TRY IT
Starting from the line with "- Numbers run" and going up to and including the line with "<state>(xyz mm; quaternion", copy the listing below exactly. Leave all images out.

________________________

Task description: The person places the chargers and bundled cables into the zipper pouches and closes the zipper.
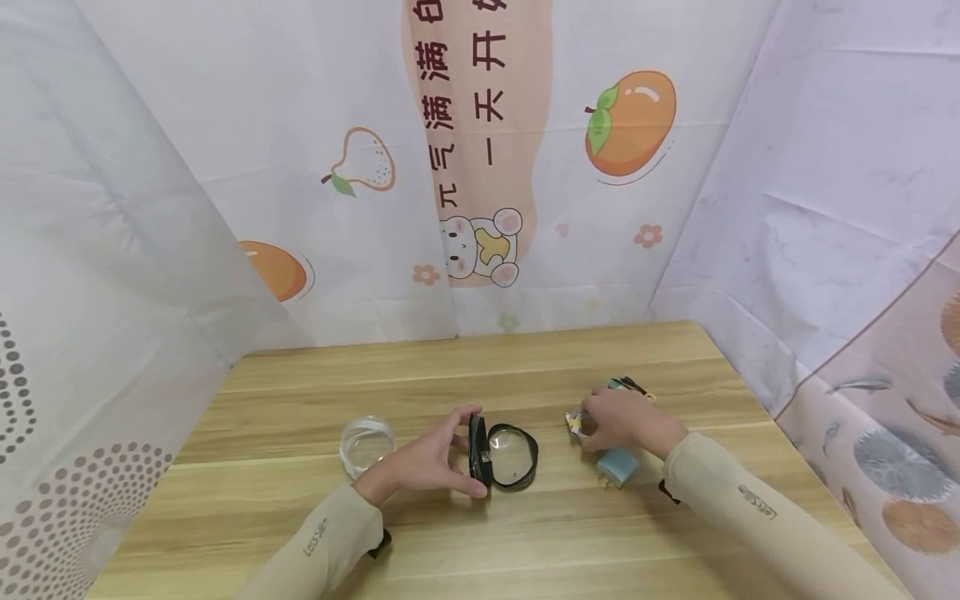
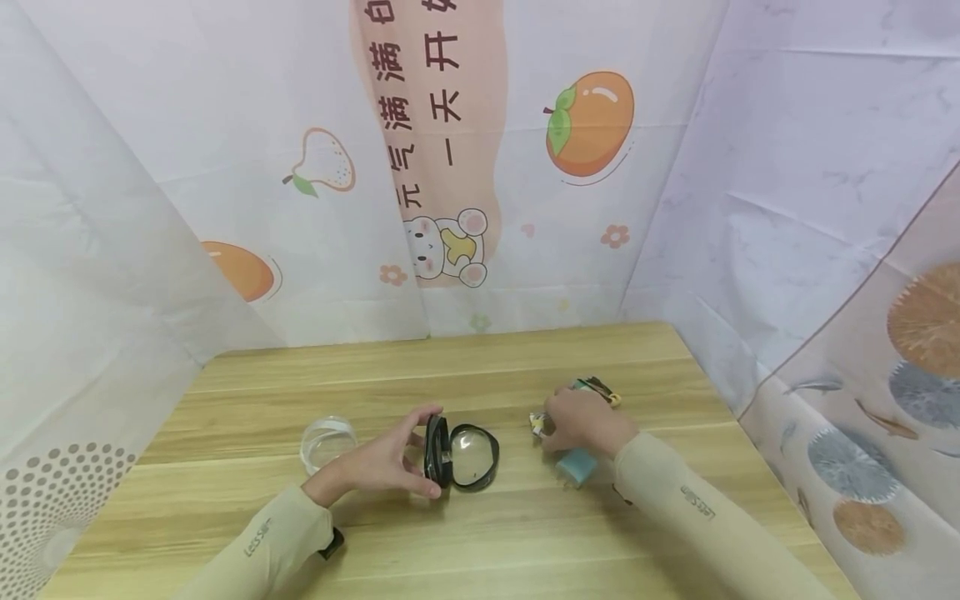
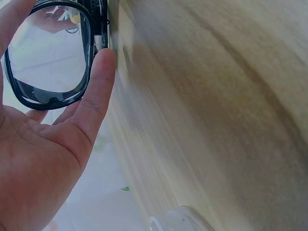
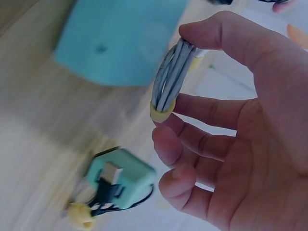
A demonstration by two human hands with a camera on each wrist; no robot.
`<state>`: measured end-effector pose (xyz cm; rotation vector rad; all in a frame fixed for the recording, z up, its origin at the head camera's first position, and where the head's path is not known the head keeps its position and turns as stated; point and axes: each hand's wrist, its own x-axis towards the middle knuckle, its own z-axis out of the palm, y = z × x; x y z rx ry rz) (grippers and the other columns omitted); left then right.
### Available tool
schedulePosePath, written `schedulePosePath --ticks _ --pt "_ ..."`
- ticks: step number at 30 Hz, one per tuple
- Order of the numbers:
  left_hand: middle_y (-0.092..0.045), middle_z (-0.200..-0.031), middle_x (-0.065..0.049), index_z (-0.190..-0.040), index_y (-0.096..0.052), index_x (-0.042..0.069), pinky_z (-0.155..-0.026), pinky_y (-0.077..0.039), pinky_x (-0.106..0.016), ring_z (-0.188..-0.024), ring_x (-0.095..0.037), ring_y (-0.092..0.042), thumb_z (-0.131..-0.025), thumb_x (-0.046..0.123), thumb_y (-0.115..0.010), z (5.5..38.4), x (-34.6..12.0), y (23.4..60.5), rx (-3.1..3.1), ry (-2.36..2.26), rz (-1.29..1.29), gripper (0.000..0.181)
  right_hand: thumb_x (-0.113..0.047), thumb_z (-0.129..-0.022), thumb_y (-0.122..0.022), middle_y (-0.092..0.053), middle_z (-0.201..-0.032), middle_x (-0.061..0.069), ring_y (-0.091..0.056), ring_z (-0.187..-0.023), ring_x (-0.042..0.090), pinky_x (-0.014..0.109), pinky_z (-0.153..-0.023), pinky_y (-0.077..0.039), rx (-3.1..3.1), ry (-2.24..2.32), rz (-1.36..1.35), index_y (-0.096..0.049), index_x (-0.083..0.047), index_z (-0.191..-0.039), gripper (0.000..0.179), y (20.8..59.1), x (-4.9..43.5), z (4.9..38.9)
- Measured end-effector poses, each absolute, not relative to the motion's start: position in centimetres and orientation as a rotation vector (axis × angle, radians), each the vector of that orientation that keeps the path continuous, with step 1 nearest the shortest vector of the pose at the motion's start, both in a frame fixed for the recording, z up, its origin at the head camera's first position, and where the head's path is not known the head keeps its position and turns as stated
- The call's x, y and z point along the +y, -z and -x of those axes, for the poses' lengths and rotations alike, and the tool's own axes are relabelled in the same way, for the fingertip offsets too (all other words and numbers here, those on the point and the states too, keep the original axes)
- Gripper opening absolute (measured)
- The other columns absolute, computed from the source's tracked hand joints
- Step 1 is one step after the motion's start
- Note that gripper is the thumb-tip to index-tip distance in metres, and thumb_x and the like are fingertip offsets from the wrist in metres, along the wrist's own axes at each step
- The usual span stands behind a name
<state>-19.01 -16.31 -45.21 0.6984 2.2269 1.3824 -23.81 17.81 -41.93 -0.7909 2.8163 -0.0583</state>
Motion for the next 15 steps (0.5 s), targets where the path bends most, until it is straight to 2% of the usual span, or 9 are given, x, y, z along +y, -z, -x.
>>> schedulePosePath --ticks 6,15 --pt "-0.029 -0.154 -0.014 -0.16 -0.015 0.017 -0.094 -0.053 -0.043 -0.127 -0.031 -0.052 -0.076 0.024 -0.092 19.0 -16.2 45.1 2.25 -1.361 -0.715 0.114 -0.038 -0.083 -0.079 -0.063 -0.098 0.007 -0.057 -0.076 0.017 0.041 -0.063 -0.055 2.873 0.079 0.912 -0.072 -0.003 -0.109 0.045 41.1 16.6 23.1" --pt "-0.03 -0.154 -0.012 -0.16 -0.014 0.017 -0.093 -0.053 -0.043 -0.124 -0.026 -0.054 -0.076 0.027 -0.092 19.3 -15.9 45.0 2.27 -1.349 -0.718 0.115 -0.036 -0.081 -0.075 -0.066 -0.102 0.008 -0.058 -0.074 0.017 0.037 -0.058 -0.053 2.887 0.255 1.061 -0.072 -0.004 -0.116 0.047 41.1 14.8 22.1"
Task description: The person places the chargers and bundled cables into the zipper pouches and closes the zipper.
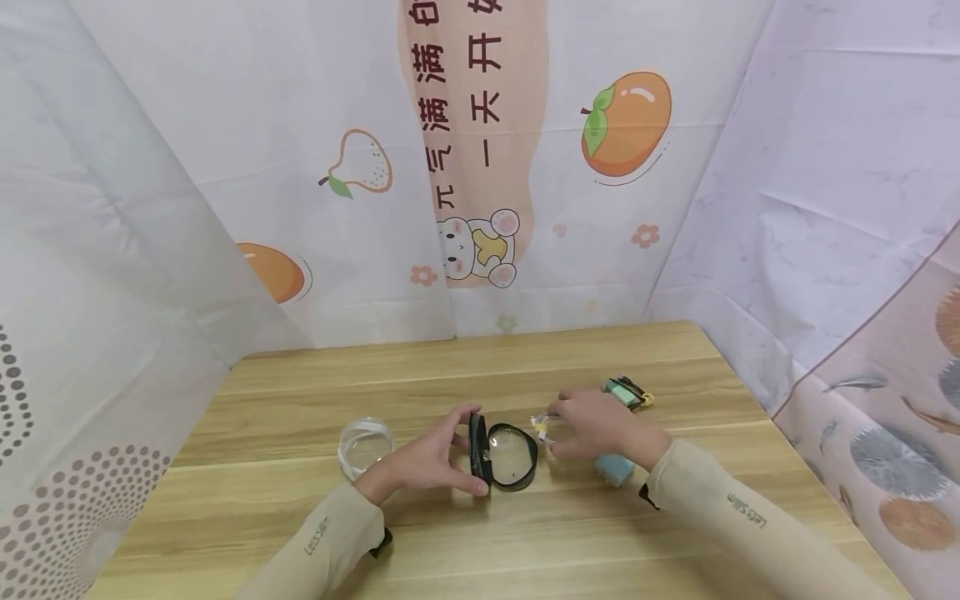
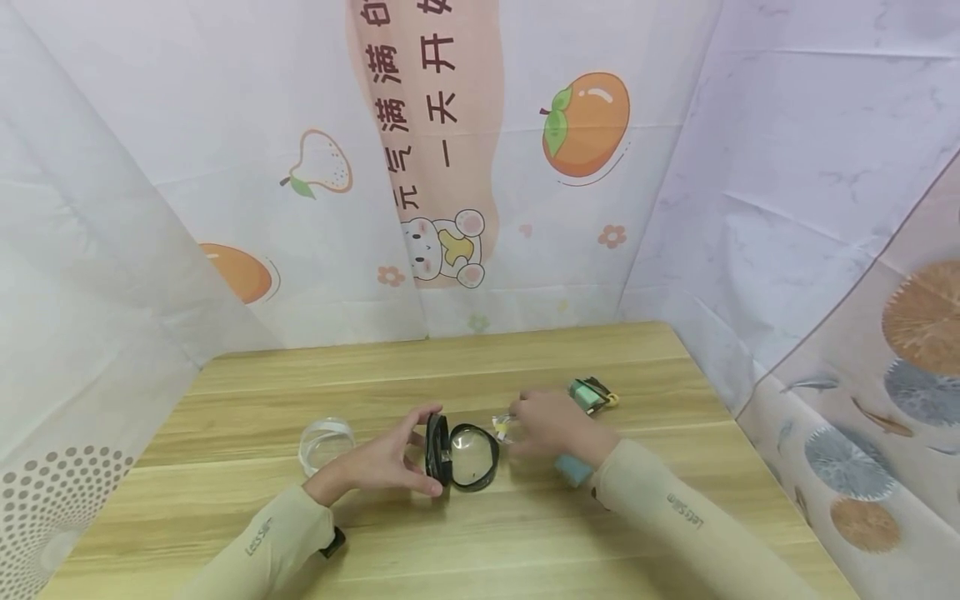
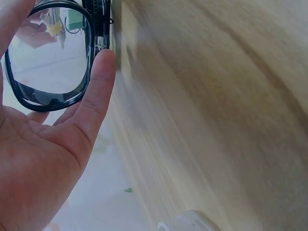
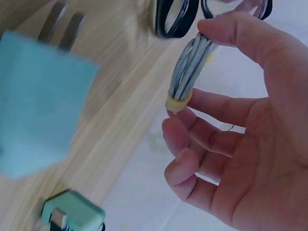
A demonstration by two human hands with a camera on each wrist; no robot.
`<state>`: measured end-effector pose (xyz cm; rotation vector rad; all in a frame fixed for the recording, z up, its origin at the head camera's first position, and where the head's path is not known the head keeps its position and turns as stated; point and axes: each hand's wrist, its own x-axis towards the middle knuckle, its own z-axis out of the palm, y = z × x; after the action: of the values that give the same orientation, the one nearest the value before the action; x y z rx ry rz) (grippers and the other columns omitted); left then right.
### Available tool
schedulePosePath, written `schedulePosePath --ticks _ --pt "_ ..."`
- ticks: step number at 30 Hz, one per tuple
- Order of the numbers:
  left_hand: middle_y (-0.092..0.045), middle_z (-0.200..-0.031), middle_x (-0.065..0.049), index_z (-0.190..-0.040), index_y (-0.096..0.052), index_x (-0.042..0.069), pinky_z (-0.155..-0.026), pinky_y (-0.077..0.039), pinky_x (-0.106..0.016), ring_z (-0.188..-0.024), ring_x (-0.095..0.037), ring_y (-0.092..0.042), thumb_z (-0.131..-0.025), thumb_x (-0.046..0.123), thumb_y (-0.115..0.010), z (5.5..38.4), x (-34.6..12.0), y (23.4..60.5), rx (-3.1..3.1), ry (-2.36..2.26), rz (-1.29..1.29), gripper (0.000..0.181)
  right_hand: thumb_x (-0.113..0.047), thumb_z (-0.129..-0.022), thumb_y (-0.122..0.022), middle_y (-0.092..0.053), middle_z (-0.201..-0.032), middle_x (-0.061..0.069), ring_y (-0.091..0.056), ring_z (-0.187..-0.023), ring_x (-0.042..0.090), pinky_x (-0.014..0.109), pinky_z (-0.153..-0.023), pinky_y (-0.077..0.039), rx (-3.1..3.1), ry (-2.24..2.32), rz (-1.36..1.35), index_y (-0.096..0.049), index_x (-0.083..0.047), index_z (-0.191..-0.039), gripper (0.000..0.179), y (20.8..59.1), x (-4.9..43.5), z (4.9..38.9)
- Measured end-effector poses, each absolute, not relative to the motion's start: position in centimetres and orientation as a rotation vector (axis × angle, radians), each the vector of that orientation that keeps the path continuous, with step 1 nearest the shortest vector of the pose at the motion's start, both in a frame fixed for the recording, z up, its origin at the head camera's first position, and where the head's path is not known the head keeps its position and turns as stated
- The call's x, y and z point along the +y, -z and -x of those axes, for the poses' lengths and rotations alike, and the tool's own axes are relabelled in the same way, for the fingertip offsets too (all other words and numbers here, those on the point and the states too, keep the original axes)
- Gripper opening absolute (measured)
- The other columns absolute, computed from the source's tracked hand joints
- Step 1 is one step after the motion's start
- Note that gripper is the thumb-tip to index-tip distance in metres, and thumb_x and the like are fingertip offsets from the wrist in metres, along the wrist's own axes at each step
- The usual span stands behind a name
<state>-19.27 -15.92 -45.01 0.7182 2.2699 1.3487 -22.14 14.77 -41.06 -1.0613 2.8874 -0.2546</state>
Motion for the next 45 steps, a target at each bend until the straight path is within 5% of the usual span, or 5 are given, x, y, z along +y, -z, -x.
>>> schedulePosePath --ticks 11,35,45 --pt "-0.032 -0.152 -0.011 -0.16 -0.015 0.018 -0.093 -0.054 -0.042 -0.122 -0.025 -0.055 -0.076 0.027 -0.092 19.4 -15.5 45.0 2.248 -1.379 -0.713 0.115 -0.042 -0.082 -0.076 -0.063 -0.106 0.003 -0.054 -0.073 0.011 0.029 -0.058 -0.047 2.865 0.29 1.134 -0.068 -0.009 -0.129 0.057 41.7 12.1 21.4" --pt "-0.03 -0.153 -0.015 -0.16 -0.014 0.015 -0.094 -0.053 -0.044 -0.122 -0.027 -0.056 -0.079 0.027 -0.09 19.2 -15.6 45.5 2.244 -1.361 -0.726 0.112 -0.039 -0.083 -0.08 -0.061 -0.109 0.003 -0.058 -0.082 0.014 0.032 -0.071 -0.052 2.772 0.255 1.189 -0.067 -0.007 -0.125 0.054 44.3 9.7 21.2" --pt "-0.03 -0.154 -0.01 -0.16 -0.015 0.017 -0.095 -0.052 -0.041 -0.122 -0.023 -0.055 -0.077 0.03 -0.091 19.2 -15.6 45.1 2.275 -1.338 -0.703 0.114 -0.046 -0.079 -0.085 -0.055 -0.09 -0.005 -0.051 -0.075 0.011 0.031 -0.065 -0.048 2.8 0.221 1.145 -0.074 -0.014 -0.105 0.043 44.8 9.2 21.6"
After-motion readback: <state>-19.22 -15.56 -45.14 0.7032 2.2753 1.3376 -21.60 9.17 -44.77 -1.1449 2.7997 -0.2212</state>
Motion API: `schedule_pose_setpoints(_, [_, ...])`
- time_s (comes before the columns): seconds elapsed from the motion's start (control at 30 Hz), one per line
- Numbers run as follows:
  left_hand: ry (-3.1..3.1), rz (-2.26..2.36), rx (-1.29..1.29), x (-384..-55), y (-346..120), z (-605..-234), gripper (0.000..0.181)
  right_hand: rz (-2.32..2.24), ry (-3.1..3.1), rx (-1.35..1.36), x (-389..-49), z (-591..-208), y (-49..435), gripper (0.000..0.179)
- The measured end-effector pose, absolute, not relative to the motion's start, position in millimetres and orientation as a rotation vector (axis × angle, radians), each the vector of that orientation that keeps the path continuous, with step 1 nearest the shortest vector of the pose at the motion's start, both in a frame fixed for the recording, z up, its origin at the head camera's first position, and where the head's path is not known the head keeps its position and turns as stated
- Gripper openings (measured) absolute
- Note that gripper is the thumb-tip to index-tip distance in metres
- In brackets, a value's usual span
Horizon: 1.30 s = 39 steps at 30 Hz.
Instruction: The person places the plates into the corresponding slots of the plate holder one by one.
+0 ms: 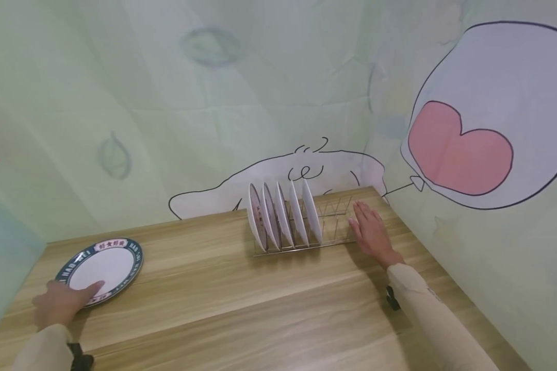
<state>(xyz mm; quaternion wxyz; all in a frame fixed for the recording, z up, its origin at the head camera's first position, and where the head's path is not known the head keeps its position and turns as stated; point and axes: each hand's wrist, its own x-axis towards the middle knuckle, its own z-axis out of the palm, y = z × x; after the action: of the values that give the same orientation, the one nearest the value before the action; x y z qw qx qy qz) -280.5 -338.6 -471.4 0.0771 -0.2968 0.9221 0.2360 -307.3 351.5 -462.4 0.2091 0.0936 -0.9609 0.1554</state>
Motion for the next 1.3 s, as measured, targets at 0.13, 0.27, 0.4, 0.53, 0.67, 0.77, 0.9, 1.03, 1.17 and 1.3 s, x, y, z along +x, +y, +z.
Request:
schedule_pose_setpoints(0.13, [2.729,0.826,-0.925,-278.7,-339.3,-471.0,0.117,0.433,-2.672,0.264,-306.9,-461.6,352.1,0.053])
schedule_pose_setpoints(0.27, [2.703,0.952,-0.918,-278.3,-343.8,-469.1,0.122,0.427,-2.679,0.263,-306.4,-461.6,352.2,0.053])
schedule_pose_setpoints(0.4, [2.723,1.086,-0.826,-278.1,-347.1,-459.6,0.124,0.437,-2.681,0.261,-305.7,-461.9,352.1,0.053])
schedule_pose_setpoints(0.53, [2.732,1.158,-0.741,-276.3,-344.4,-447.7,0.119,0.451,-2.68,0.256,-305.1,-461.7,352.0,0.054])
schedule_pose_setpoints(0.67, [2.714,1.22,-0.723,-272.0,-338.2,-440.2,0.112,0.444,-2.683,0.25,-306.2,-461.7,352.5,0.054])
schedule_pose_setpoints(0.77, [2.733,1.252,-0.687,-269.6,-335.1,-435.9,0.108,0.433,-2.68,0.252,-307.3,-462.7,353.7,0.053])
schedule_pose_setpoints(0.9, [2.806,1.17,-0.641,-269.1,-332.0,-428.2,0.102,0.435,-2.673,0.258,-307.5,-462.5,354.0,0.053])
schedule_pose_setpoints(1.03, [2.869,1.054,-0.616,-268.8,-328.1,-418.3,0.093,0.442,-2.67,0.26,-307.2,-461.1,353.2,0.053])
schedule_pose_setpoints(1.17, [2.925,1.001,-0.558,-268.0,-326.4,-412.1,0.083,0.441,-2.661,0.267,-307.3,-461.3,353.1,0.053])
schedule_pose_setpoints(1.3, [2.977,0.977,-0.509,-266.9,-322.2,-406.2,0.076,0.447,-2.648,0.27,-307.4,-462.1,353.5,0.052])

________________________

ANSWER TO THE PROBLEM
- Numbers run as follows:
  left_hand: ry (-3.1..3.1), rz (-2.26..2.36), rx (-1.29..1.29), x (-384..-55), y (-346..120), z (-605..-234), gripper (0.000..0.181)
  right_hand: rz (-2.32..2.24), ry (-3.1..3.1), rx (-1.35..1.36), x (-389..-49), z (-591..-208), y (-49..435), gripper (0.000..0.179)
- The measured end-effector pose, absolute, not relative to the motion's start, position in millimetres and orientation as a rotation vector (axis × angle, radians), each the vector of that orientation that keeps the path continuous, with step 1 nearest the shortest vector of the pose at the motion's start, both in a frame fixed for the recording, z up, its origin at the head camera's first position, and where the head's path is not known the head keeps its position and turns as stated
- Gripper openings (measured) absolute
- Note that gripper is the thumb-tip to index-tip distance in metres
- In brackets, a value's usual span
Horizon: 1.30 s = 39 steps at 30 Hz.
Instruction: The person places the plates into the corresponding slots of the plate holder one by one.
+0 ms: 
<state>(xyz mm; quaternion wxyz; all in a frame fixed for the recording, z up, its origin at the head camera's first position, and where the head's path is not known the head keeps its position and turns as stated; point and axes: each hand's wrist, its own x-axis towards the middle knuckle, its own z-axis out of the palm, y = z × x; after the action: of the values that give the same orientation, the one nearest the value before the action; x y z qw qx qy qz) -280.5 -338.6 -471.4 0.0771 -0.2968 0.9221 0.2360 -307.3 351.5 -462.4 0.2091 0.0936 -0.9609 0.1554</state>

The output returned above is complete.